Task description:
All entries shown below should be duplicated character for character.

BEGIN Material for this task

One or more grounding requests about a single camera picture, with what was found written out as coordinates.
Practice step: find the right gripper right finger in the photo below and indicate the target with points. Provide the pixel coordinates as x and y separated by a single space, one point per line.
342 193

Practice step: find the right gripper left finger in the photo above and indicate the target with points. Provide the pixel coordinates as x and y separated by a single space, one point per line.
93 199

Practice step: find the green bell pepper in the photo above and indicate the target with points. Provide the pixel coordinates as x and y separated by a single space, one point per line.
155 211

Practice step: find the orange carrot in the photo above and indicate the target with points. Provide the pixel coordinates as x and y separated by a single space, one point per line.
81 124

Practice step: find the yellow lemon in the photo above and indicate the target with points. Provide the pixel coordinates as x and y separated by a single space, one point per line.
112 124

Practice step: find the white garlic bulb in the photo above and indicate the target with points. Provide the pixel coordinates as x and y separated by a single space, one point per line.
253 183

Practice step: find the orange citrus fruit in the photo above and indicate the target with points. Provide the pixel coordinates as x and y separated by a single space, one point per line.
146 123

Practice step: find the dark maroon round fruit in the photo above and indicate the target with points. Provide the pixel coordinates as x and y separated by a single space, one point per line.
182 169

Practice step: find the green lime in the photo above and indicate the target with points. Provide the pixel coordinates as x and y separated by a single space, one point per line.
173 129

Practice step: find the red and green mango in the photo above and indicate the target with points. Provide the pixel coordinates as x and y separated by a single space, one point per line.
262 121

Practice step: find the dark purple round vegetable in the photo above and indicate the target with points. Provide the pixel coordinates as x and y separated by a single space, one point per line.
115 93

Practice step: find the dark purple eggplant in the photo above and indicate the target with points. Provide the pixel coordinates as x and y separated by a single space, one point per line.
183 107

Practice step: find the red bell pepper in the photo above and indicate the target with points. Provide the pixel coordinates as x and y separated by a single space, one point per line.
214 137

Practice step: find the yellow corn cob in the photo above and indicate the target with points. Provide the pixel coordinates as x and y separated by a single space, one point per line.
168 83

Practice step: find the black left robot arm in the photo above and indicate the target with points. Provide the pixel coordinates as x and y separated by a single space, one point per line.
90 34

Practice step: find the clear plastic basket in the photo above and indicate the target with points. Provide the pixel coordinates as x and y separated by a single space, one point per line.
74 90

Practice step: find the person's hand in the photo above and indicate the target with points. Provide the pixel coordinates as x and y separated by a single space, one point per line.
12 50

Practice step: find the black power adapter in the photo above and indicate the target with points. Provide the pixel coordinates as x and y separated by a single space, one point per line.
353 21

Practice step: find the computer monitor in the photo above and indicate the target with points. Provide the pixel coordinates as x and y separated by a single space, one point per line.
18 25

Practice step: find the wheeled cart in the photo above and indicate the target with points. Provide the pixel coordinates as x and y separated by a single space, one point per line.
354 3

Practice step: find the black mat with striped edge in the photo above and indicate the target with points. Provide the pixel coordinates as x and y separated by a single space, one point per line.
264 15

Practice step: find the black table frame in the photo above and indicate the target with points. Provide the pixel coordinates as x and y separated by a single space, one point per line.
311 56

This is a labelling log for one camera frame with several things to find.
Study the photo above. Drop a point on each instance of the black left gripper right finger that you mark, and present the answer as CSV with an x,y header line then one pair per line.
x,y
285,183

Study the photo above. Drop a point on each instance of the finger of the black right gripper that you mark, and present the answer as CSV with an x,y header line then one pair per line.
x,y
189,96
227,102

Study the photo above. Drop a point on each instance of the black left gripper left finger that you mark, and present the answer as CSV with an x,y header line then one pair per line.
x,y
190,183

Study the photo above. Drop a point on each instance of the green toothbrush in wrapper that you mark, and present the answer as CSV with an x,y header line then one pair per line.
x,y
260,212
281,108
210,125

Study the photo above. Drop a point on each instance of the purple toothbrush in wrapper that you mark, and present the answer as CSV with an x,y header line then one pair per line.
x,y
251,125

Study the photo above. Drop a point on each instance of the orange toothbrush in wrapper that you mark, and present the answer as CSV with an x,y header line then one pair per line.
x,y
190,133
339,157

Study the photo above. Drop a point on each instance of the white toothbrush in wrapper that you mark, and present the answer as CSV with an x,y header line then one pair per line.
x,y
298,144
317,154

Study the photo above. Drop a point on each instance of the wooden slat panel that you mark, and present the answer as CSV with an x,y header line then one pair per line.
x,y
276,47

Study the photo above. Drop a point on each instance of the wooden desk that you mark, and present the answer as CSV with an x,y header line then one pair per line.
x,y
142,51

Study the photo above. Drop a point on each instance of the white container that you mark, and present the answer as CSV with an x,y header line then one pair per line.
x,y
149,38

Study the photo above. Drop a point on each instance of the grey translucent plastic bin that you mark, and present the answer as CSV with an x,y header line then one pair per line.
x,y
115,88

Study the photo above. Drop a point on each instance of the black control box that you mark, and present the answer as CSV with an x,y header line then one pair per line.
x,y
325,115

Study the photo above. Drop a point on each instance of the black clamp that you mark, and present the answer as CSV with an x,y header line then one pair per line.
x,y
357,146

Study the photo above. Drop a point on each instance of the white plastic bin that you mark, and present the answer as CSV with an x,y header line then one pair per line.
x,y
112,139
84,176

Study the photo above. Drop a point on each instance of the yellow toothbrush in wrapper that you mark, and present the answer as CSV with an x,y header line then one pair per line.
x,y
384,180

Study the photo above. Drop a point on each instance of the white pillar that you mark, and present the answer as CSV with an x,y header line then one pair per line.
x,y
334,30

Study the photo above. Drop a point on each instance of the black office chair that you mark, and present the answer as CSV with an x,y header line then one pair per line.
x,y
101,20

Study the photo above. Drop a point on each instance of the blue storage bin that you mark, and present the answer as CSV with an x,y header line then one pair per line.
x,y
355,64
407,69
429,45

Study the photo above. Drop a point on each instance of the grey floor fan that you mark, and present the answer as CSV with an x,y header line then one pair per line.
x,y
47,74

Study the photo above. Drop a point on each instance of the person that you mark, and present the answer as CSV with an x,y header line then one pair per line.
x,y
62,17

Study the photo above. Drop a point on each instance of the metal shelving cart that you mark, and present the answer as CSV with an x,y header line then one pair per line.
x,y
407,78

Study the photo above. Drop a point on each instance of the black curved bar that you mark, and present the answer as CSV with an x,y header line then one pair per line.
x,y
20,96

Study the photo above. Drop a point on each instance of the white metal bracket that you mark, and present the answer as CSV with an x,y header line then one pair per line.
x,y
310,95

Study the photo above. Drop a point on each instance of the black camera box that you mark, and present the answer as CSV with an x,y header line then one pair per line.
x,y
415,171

END Material for this task

Result of the exercise:
One or more grounding requests about a single camera picture, with what was found written out as coordinates.
Practice step: find the right gripper right finger in the photo below and indicate the target with points. Provide the pixel coordinates as x and y separated by a single space, one point per line.
342 193

Practice step: find the right gripper left finger in the photo above and indicate the target with points. Provide the pixel coordinates as x and y separated by a single space, one point per line.
93 199

Practice step: find the green bell pepper in the photo above and indicate the target with points. Provide the pixel coordinates as x and y separated by a single space, one point per line.
155 211

Practice step: find the orange carrot in the photo above and indicate the target with points. Provide the pixel coordinates as x and y separated by a single space, one point per line.
81 124

Practice step: find the yellow lemon in the photo above and indicate the target with points. Provide the pixel coordinates as x and y separated by a single space, one point per line.
112 124

Practice step: find the white garlic bulb in the photo above and indicate the target with points. Provide the pixel coordinates as x and y separated by a single space, one point per line.
253 183

Practice step: find the orange citrus fruit in the photo above and indicate the target with points. Provide the pixel coordinates as x and y separated by a single space, one point per line.
146 123

Practice step: find the dark maroon round fruit in the photo above and indicate the target with points. Provide the pixel coordinates as x and y separated by a single space, one point per line.
182 169

Practice step: find the green lime in the photo above and indicate the target with points. Provide the pixel coordinates as x and y separated by a single space, one point per line.
173 129

Practice step: find the red and green mango in the photo above and indicate the target with points. Provide the pixel coordinates as x and y separated by a single space, one point per line.
262 121

Practice step: find the dark purple round vegetable in the photo above and indicate the target with points. Provide the pixel coordinates as x and y separated by a single space, one point per line.
115 93

Practice step: find the dark purple eggplant in the photo above and indicate the target with points. Provide the pixel coordinates as x and y separated by a single space, one point per line.
183 107

Practice step: find the red bell pepper in the photo above and indicate the target with points. Provide the pixel coordinates as x and y separated by a single space, one point per line.
214 137

Practice step: find the yellow corn cob in the photo above and indicate the target with points. Provide the pixel coordinates as x and y separated by a single space, one point per line.
168 83

Practice step: find the black left robot arm in the photo above and indicate the target with points. Provide the pixel coordinates as x and y separated by a single space, one point per line.
90 34

Practice step: find the clear plastic basket in the photo above and indicate the target with points. Provide the pixel coordinates as x and y separated by a single space, one point per line.
74 90

Practice step: find the person's hand in the photo above and indicate the target with points. Provide the pixel coordinates as x and y separated by a single space, one point per line.
12 50

Practice step: find the black power adapter in the photo above and indicate the target with points. Provide the pixel coordinates as x and y separated by a single space, one point per line.
353 21

Practice step: find the computer monitor in the photo above and indicate the target with points. Provide the pixel coordinates as x and y separated by a single space, one point per line.
18 25

Practice step: find the wheeled cart in the photo above and indicate the target with points. Provide the pixel coordinates as x and y separated by a single space, one point per line.
354 3

Practice step: find the black mat with striped edge in the photo above and indicate the target with points. Provide the pixel coordinates as x and y separated by a single space, one point per line.
264 15

Practice step: find the black table frame in the photo above and indicate the target with points. Provide the pixel coordinates as x and y separated by a single space, one point per line.
311 56

This is a labelling log for one camera frame with several things to find.
Study the photo above. Drop a point on each instance of the black left gripper right finger that you mark, and present the answer as CSV with an x,y header line then one pair per line.
x,y
285,183

Study the photo above. Drop a point on each instance of the finger of the black right gripper that you mark, and present the answer as CSV with an x,y header line then one pair per line.
x,y
189,96
227,102

Study the photo above. Drop a point on each instance of the black left gripper left finger that you mark, and present the answer as CSV with an x,y header line then one pair per line.
x,y
190,183

Study the photo above. Drop a point on each instance of the green toothbrush in wrapper that you mark, and present the answer as CSV with an x,y header line then one pair per line.
x,y
260,212
281,108
210,125

Study the photo above. Drop a point on each instance of the purple toothbrush in wrapper that you mark, and present the answer as CSV with an x,y header line then one pair per line.
x,y
251,125

Study the photo above. Drop a point on each instance of the orange toothbrush in wrapper that you mark, and present the answer as CSV with an x,y header line then one pair per line.
x,y
190,133
339,157

Study the photo above. Drop a point on each instance of the white toothbrush in wrapper that you mark, and present the answer as CSV with an x,y header line then one pair per line.
x,y
298,144
317,154

Study the photo above. Drop a point on each instance of the wooden slat panel that you mark, and present the answer as CSV with an x,y header line then one pair per line.
x,y
276,47

Study the photo above. Drop a point on each instance of the wooden desk that you mark, and present the answer as CSV with an x,y header line then one pair per line.
x,y
142,51

Study the photo above. Drop a point on each instance of the white container that you mark, and present the answer as CSV with an x,y header line then one pair per line.
x,y
149,38

Study the photo above. Drop a point on each instance of the grey translucent plastic bin that you mark, and present the answer as CSV with an x,y header line then one pair per line.
x,y
115,88

Study the photo above. Drop a point on each instance of the black control box that you mark, and present the answer as CSV with an x,y header line then one pair per line.
x,y
325,115

Study the photo above. Drop a point on each instance of the black clamp that you mark, and present the answer as CSV with an x,y header line then one pair per line.
x,y
357,146

Study the photo above. Drop a point on each instance of the white plastic bin that you mark, and present the answer as CSV with an x,y header line then one pair per line.
x,y
112,139
84,176

Study the photo above. Drop a point on each instance of the yellow toothbrush in wrapper that you mark, and present the answer as CSV with an x,y header line then one pair per line.
x,y
384,180

Study the photo above. Drop a point on each instance of the white pillar that you mark, and present the answer as CSV with an x,y header line then one pair per line.
x,y
334,30

Study the photo above. Drop a point on each instance of the black office chair that you mark, and present the answer as CSV with an x,y header line then one pair per line.
x,y
101,20

Study the photo above. Drop a point on each instance of the blue storage bin that you mark, and present the answer as CSV with an x,y header line then one pair per line.
x,y
355,64
407,69
429,45

Study the photo above. Drop a point on each instance of the grey floor fan that you mark, and present the answer as CSV with an x,y header line then one pair per line.
x,y
47,74

Study the photo above. Drop a point on each instance of the person that you mark, and present the answer as CSV with an x,y header line then one pair per line.
x,y
62,17

Study the photo above. Drop a point on each instance of the metal shelving cart that you mark, and present the answer as CSV with an x,y header line then one pair per line.
x,y
407,78

Study the photo above. Drop a point on each instance of the black curved bar that you mark, and present the answer as CSV with an x,y header line then one pair per line.
x,y
20,96

Study the photo above. Drop a point on each instance of the white metal bracket that you mark, and present the answer as CSV with an x,y header line then one pair per line.
x,y
310,95

Study the photo above. Drop a point on each instance of the black camera box that you mark, and present the answer as CSV with an x,y header line then one pair per line.
x,y
415,171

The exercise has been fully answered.